Exercise objective
Write the records out again, exactly as they stand below.

_____

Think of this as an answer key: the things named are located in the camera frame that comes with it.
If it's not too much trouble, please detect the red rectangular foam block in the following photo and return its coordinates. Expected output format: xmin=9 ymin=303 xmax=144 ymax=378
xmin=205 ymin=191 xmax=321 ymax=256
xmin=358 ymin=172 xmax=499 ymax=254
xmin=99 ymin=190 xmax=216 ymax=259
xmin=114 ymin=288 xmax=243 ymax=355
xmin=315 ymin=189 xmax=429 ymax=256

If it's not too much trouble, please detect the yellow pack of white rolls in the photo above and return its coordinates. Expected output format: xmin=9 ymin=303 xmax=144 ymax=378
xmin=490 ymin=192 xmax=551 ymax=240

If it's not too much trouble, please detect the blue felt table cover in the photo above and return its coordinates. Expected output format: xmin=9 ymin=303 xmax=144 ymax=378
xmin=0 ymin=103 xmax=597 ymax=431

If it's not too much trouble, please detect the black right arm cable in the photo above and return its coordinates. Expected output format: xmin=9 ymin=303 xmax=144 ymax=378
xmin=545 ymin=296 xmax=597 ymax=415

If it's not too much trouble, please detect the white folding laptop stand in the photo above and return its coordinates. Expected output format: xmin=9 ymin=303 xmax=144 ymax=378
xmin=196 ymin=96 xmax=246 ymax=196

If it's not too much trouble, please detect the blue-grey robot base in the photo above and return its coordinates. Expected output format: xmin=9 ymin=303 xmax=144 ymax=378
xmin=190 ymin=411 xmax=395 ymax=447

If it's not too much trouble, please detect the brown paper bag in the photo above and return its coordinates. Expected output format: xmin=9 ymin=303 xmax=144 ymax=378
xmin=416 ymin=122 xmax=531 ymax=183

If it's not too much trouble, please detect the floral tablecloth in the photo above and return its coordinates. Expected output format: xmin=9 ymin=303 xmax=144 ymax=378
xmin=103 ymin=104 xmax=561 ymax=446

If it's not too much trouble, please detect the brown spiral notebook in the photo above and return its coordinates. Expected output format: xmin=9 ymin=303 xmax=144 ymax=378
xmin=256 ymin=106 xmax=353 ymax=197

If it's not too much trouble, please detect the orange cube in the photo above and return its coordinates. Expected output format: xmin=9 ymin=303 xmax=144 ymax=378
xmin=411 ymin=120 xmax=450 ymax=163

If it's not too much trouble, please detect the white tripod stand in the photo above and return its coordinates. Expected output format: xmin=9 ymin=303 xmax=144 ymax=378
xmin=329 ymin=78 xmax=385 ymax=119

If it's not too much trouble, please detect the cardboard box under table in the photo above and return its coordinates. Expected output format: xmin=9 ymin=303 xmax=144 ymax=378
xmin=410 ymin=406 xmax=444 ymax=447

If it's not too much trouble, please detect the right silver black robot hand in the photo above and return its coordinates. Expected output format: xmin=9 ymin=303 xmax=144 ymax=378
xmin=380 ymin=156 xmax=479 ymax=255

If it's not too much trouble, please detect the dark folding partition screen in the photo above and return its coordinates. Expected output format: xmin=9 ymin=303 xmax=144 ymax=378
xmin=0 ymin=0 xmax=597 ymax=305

_____

Solution to this exercise
Think of this as an answer key: the things named are located in the camera frame that comes with it.
If it's not too much trouble, please detect the red rectangular foam block in the following photo and return its coordinates. Expected output format: xmin=9 ymin=303 xmax=144 ymax=378
xmin=205 ymin=191 xmax=321 ymax=256
xmin=358 ymin=172 xmax=499 ymax=254
xmin=99 ymin=190 xmax=216 ymax=259
xmin=114 ymin=288 xmax=243 ymax=355
xmin=315 ymin=189 xmax=429 ymax=256

If it's not too much trouble, please detect the yellow pack of white rolls in the photo above and return its coordinates. Expected output format: xmin=9 ymin=303 xmax=144 ymax=378
xmin=490 ymin=192 xmax=551 ymax=240

If it's not too much trouble, please detect the blue felt table cover in the photo above and return its coordinates. Expected output format: xmin=9 ymin=303 xmax=144 ymax=378
xmin=0 ymin=103 xmax=597 ymax=431

If it's not too much trouble, please detect the black right arm cable in the photo above and return its coordinates. Expected output format: xmin=9 ymin=303 xmax=144 ymax=378
xmin=545 ymin=296 xmax=597 ymax=415

If it's not too much trouble, please detect the white folding laptop stand in the photo above and return its coordinates. Expected output format: xmin=9 ymin=303 xmax=144 ymax=378
xmin=196 ymin=96 xmax=246 ymax=196

If it's not too much trouble, please detect the blue-grey robot base in the photo above and return its coordinates. Expected output format: xmin=9 ymin=303 xmax=144 ymax=378
xmin=190 ymin=411 xmax=395 ymax=447

If it's not too much trouble, please detect the brown paper bag in the photo above and return its coordinates. Expected output format: xmin=9 ymin=303 xmax=144 ymax=378
xmin=416 ymin=122 xmax=531 ymax=183

If it's not too much trouble, please detect the floral tablecloth in the photo above and return its coordinates. Expected output format: xmin=9 ymin=303 xmax=144 ymax=378
xmin=103 ymin=104 xmax=561 ymax=446

If it's not too much trouble, please detect the brown spiral notebook in the photo above and return its coordinates. Expected output format: xmin=9 ymin=303 xmax=144 ymax=378
xmin=256 ymin=106 xmax=353 ymax=197

If it's not too much trouble, please detect the orange cube in the photo above and return its coordinates. Expected output format: xmin=9 ymin=303 xmax=144 ymax=378
xmin=411 ymin=120 xmax=450 ymax=163

If it's not too much trouble, please detect the white tripod stand in the photo above and return its coordinates. Expected output format: xmin=9 ymin=303 xmax=144 ymax=378
xmin=329 ymin=78 xmax=385 ymax=119

If it's not too much trouble, please detect the cardboard box under table in the photo above and return its coordinates. Expected output format: xmin=9 ymin=303 xmax=144 ymax=378
xmin=410 ymin=406 xmax=444 ymax=447

If it's not too much trouble, please detect the right silver black robot hand in the photo above and return its coordinates. Expected output format: xmin=9 ymin=303 xmax=144 ymax=378
xmin=380 ymin=156 xmax=479 ymax=255

If it's not too much trouble, please detect the dark folding partition screen in the photo above and return its coordinates. Expected output format: xmin=9 ymin=303 xmax=144 ymax=378
xmin=0 ymin=0 xmax=597 ymax=305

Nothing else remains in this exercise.